Live from Music Row Friday morning on The Tennessee Star Report with Michael Patrick Leahy – broadcast on Nashville’s Talk Radio 98.3 and 1510 WLAC weekdays from 5:00 a.m. to 8:00 a.m. – host Leahy welcomed Dr. K. to discuss the recent decision by the NCAA president to decentralize and deregulate college athletics, which would enable players to become professional entertainers.
Leahy: Well, Dr. K., lots going on in sports this week. What’s the highlight of what you’ve been looking at, Dr. K?
Dr. K.: Good morning, Michael. Well, I imagine you saw this. I’m pretty sure most everybody did. Potential bombshell as far as college athletics is concerned.

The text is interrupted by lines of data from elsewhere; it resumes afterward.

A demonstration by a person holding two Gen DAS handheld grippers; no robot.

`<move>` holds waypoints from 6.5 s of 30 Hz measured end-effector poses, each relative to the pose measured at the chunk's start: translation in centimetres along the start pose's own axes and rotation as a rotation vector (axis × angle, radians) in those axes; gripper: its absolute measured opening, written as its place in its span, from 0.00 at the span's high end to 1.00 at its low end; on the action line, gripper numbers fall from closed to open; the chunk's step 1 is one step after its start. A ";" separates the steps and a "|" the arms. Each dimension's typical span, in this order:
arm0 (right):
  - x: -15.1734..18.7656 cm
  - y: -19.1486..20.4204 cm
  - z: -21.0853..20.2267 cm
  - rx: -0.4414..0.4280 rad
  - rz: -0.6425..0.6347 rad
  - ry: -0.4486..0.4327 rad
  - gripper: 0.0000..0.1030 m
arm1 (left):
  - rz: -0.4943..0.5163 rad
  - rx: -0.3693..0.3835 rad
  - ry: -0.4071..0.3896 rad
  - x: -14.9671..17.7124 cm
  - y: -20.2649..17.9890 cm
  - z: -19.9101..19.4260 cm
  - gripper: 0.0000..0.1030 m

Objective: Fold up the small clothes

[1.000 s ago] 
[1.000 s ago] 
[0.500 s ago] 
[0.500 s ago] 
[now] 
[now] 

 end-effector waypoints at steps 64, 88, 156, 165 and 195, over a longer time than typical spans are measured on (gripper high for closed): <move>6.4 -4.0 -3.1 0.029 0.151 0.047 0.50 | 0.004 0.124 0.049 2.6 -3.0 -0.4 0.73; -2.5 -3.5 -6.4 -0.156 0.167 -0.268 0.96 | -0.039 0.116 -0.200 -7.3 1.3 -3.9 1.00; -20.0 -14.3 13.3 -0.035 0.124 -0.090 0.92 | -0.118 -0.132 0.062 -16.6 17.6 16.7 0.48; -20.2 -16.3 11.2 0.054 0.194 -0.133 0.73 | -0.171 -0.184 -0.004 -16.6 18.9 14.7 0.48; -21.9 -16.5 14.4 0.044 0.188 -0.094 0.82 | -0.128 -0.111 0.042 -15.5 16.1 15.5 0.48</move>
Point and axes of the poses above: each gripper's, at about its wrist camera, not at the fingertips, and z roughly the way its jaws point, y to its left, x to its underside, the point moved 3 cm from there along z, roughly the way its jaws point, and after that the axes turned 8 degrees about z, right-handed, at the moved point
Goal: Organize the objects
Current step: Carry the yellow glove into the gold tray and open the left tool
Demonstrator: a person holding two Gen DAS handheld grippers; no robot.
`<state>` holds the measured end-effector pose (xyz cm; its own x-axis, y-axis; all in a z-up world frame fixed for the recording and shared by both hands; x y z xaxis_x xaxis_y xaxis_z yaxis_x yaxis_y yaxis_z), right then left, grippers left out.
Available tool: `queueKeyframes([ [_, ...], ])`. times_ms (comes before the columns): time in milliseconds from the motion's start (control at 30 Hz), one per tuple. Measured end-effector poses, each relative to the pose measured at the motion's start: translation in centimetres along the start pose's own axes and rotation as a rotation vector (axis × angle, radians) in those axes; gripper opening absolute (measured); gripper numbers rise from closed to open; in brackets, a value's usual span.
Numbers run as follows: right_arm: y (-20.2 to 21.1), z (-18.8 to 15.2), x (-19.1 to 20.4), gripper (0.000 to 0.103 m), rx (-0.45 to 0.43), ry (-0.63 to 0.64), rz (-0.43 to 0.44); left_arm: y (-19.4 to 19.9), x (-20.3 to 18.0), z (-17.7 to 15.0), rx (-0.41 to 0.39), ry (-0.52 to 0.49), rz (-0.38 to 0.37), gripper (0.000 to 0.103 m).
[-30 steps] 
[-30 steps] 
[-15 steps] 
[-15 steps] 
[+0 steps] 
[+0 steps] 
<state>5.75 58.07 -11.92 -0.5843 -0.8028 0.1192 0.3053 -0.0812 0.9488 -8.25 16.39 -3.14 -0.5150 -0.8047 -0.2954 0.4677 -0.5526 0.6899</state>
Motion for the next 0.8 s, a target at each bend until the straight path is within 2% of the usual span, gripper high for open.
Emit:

The NCAA President Mark Emmert yesterday said, and I quote, “That the time is right to consider a decentralized and deregulated version of college sports shifting power to conferences, campuses, and reconsidering how schools are aligned.”
He went on to say that, “We need to totally rethink what college athletics is all about.” He laid out a vision, and this is the bombshell.
He laid out a vision for the future of college sports, putting fewer limitations on athletes and deemphasizing the role of a national governing body like the NCAA, which was founded 115 years ago.
We talked about this briefly last week when we talked about how the name, image, and likeness issues came up allowing college athletes to all of a sudden become professional athletes in terms of compensation.
But I thought what he said – we were ahead of our time last week, Michael. He comes out yesterday and basically says the same thing we talked about last Friday that things in college athletics can’t be monitored and can’t be controlled. Therefore, he’s going to go, well, whatever you guys want to do, you can just do it.
Leahy: Why, Dr. K., do you think he made this bombshell announcement?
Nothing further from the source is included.